▶ **Your assignment**
Every line holding the string "camera" should be copied from the listing.

▶ **Data to use**
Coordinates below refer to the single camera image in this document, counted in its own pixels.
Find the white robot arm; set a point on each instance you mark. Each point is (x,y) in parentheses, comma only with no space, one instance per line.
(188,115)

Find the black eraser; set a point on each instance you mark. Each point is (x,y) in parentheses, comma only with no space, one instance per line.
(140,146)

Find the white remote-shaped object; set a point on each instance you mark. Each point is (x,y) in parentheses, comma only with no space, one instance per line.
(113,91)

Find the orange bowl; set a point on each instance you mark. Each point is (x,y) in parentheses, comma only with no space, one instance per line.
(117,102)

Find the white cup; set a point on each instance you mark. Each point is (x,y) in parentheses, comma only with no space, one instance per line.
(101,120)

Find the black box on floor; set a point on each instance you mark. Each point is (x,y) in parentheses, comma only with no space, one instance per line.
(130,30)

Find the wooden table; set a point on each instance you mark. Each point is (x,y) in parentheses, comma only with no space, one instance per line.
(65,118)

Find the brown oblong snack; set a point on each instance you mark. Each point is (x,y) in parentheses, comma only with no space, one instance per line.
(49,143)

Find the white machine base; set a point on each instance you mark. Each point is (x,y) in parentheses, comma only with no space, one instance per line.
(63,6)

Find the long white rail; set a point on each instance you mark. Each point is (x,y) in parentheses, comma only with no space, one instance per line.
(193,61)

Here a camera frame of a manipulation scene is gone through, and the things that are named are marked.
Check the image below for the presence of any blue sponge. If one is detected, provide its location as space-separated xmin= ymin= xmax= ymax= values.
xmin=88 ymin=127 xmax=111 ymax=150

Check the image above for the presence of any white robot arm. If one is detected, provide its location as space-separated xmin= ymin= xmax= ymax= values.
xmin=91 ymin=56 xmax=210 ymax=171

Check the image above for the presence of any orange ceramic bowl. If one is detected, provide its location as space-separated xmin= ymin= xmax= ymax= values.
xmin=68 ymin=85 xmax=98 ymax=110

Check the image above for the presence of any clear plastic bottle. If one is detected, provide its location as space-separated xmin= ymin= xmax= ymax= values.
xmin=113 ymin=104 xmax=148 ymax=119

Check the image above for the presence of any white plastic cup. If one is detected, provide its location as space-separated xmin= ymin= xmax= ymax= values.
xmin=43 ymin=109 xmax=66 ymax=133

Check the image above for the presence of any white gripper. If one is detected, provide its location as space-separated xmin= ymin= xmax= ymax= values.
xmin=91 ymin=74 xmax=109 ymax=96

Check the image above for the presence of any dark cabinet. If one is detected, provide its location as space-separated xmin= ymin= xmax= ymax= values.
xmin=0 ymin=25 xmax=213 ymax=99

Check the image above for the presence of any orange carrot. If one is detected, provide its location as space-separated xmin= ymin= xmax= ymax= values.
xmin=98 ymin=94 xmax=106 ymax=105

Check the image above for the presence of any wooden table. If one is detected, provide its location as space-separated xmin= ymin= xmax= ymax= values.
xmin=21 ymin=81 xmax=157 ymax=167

▶ **Answer**
Coordinates below refer to the single camera image in this document, counted in its own pixels.
Here a camera frame of a manipulation scene is gone through, and the things that are named are marked.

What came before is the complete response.